Sure, Buffett allows for a measure of diversification in Berkshire Hathaway’s portfolio. That said, it’s noteworthy that three dividend giants collectively make up a whopping 20% of Berkshire’s holdings.

That fact speaks volumes about Buffett’s commitment to delivering shareholder value and income to Berkshire Hathaway’s investors. It also says a lot about his strong belief in three particular companies, so let’s take a closer look at these major dividend-yielding Buffett picks.

Coca-Cola

Buffett’s devotees probably expected to see Coca-Cola (NYSE:KO) on this list. The Berkshire chief executive is known for drinking Coca-Cola soda and for staying continuously invested in KO stock.

To say that Buffett believes in Coca-Cola as a business would be a serious understatement. Believe it or not, Berkshire Hathaway’s Form 13F filing from February 14 reveals that the company had 400 million Coca-Cola shares; moreover, those KO shares comprised 10.5% of Berkshire’s total portfolio.

Coca-Cola stock is a “slow and steady wins the race” type of asset, but that’s perfectly fine with a long-term investor like Buffett. KO stock probably won’t make you fabulously wealthy overnight, but the company is rock-solid in all the right ways.

Financially speaking, Coca-Cola delivered decent growth in 2024. The company’s net revenue rose 3% year over year to $47.1 billion, and Coca-Cola’s adjusted (non-GAAP) earnings increased 7% to $2.88 per share.

These data points are relevant because Coca-Cola’s revenue and earnings growth indicate that the company can continue to pay dividends to the shareholders. Indeed, not only can Coca-Cola pay dividends, but the company is committed to growing those dividends.

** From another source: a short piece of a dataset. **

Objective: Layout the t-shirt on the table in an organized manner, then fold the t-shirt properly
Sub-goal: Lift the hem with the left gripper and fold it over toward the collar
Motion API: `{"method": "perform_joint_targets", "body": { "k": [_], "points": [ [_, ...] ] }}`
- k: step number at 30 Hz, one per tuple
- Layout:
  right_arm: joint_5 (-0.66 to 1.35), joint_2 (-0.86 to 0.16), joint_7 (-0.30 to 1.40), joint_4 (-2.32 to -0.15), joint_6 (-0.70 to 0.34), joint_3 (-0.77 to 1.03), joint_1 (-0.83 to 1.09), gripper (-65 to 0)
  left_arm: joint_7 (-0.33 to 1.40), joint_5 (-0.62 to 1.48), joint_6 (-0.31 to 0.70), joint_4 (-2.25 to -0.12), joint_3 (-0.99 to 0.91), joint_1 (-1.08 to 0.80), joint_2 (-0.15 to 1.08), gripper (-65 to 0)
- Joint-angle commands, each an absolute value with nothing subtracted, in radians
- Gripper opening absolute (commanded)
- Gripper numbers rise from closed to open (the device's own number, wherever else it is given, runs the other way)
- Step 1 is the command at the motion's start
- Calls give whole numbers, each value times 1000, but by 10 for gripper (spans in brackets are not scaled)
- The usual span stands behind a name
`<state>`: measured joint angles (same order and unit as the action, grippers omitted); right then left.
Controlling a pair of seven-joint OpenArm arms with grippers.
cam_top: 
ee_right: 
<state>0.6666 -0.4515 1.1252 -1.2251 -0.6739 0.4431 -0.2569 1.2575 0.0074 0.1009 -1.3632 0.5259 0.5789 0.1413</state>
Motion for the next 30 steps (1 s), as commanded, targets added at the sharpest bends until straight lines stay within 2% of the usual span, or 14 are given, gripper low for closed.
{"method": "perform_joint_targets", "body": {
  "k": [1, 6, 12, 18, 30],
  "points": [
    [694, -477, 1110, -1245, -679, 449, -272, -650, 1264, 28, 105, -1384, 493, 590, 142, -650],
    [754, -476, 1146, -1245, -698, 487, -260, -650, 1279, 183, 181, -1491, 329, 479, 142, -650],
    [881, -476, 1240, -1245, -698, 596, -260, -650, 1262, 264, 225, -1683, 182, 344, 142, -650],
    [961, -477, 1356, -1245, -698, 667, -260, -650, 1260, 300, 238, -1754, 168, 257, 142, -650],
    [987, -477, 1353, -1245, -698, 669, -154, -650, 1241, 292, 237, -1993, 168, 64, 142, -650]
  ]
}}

Impressively, Coca-Cola has increased its dividend distributions (in dollar terms, not yield percentages) during each of the past 62 years. Currently, Coca-Cola offers a forward annual dividend yield of nearly 3%; for Buffett and other KO stockholders, those ultra-consistent cash payments can certainly leave a pleasant aftertaste.

Occidental Petroleum

Another Buffett fave is energy giant Occidental Petroleum (NYSE:OXY). You may have heard about Berkshire Hathaway gobbling up shares of OXY stock; Buffett isn’t just a shareholder; he’s a share hoarder.

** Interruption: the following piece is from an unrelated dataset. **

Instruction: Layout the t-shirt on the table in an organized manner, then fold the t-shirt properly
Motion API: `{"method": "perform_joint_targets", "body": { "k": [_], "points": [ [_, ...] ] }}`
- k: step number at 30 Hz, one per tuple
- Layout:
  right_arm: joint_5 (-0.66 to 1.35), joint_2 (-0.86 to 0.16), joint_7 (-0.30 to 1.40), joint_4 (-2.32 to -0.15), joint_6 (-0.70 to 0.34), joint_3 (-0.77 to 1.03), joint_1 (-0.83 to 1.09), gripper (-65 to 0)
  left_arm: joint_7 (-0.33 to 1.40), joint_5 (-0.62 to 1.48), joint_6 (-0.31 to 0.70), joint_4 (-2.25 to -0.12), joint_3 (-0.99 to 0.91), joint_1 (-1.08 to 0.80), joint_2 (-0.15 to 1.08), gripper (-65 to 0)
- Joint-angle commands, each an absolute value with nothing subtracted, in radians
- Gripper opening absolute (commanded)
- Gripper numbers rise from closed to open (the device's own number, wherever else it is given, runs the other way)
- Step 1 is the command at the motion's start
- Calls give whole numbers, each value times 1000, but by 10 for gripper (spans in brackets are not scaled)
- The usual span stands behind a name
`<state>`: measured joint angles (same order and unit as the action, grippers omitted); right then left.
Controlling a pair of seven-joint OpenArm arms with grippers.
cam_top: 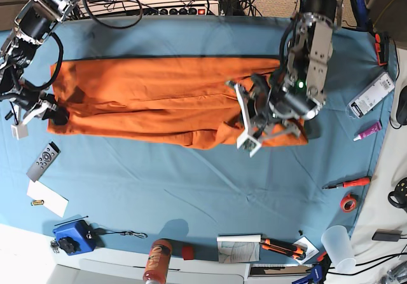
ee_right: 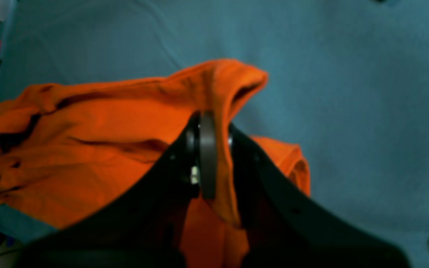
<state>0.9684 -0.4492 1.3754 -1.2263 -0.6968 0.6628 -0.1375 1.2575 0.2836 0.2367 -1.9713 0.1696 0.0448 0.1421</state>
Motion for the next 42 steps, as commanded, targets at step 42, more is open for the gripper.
{"method": "perform_joint_targets", "body": {
  "k": [42],
  "points": [
    [980, -492, 1396, -1313, -698, 669, -63, -650, 1211, 284, 237, -2356, 167, -337, 142, -650]
  ]
}}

To quantify this, a regulatory filing reveals that Berkshire held nearly 265 million shares of Occidental Petroleum. All told, these OXY shares comprise 4% of Berkshire Hathaway’s portfolio holdings.

It’s no secret that Buffett is a value investor, and Occidental Petroleum seems to check the good-value box. With a trailing 12-month (TTM) price-to-earnings (P/E) ratio of 17.8x, Occidental Petroleum appears to trade at a reasonable valuation multiple.

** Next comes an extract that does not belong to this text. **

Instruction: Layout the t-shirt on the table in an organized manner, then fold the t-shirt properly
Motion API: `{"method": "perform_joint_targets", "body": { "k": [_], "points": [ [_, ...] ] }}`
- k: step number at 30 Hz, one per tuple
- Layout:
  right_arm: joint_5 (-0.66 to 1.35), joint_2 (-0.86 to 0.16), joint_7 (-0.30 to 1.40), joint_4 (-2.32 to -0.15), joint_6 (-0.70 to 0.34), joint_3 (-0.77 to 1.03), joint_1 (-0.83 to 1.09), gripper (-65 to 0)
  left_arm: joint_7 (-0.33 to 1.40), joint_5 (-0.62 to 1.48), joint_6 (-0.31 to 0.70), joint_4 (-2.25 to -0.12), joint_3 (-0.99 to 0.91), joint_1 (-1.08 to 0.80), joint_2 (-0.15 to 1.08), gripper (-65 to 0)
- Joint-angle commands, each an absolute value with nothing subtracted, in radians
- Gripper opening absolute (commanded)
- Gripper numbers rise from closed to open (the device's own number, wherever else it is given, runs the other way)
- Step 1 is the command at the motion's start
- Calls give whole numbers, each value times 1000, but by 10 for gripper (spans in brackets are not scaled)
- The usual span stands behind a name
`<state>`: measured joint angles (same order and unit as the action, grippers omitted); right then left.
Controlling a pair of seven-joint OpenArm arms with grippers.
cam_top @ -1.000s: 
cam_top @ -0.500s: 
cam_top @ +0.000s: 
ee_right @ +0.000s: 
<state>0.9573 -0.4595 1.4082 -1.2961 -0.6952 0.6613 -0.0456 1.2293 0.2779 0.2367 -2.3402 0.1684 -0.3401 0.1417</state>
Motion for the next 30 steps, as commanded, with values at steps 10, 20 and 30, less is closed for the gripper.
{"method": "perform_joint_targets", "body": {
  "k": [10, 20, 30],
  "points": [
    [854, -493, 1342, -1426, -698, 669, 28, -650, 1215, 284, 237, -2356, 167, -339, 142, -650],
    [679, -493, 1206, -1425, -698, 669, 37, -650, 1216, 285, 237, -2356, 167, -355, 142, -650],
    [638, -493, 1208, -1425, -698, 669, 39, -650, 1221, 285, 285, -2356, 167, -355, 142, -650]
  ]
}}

Yet, Buffett wouldn’t consider OXY stock a bargain unless the energy producer is also a profitable company. As it turns out, Occidental Petroleum reported $3.078 billion in net income in 2024, bolstered by $21.705 billion worth of net oil and gas sales.

Besides, Occidental Petroleum truly embodies the spirit of “drill, baby, drill.” In 2024, the company ramped up its total production pace by 9% year over year to 1.327 million barrels of oil equivalent per day. That’s a rapid ramp-up, and another reason for Buffett to invest in Occidental Petroleum, which provides an energetic 2.37% forward annual dividend yield.

Kraft Heinz

How about some macaroni and cheese with that Coca-Cola? Evidently Buffett likes to invest in food stocks, as Berkshire Hathaway owns a stake in packaged foods producer Kraft Heinz (NASDAQ:KHC).

In terms of value and yield, Kraft Heinz is hard to beat. This helps to explain why Buffett’s company recently held 325.6 million KHC shares, comprising 3.5% of Berkshire’s portfolio.

For what it’s worth, Kraft Heinz disclosed slight year-on-year adjusted operating income growth in 2024 in North America and international developed markets. That’s all well and good, but it’s Kraft Heinz’s valuation and dividend stats that should really appeal to Buffett aficionados.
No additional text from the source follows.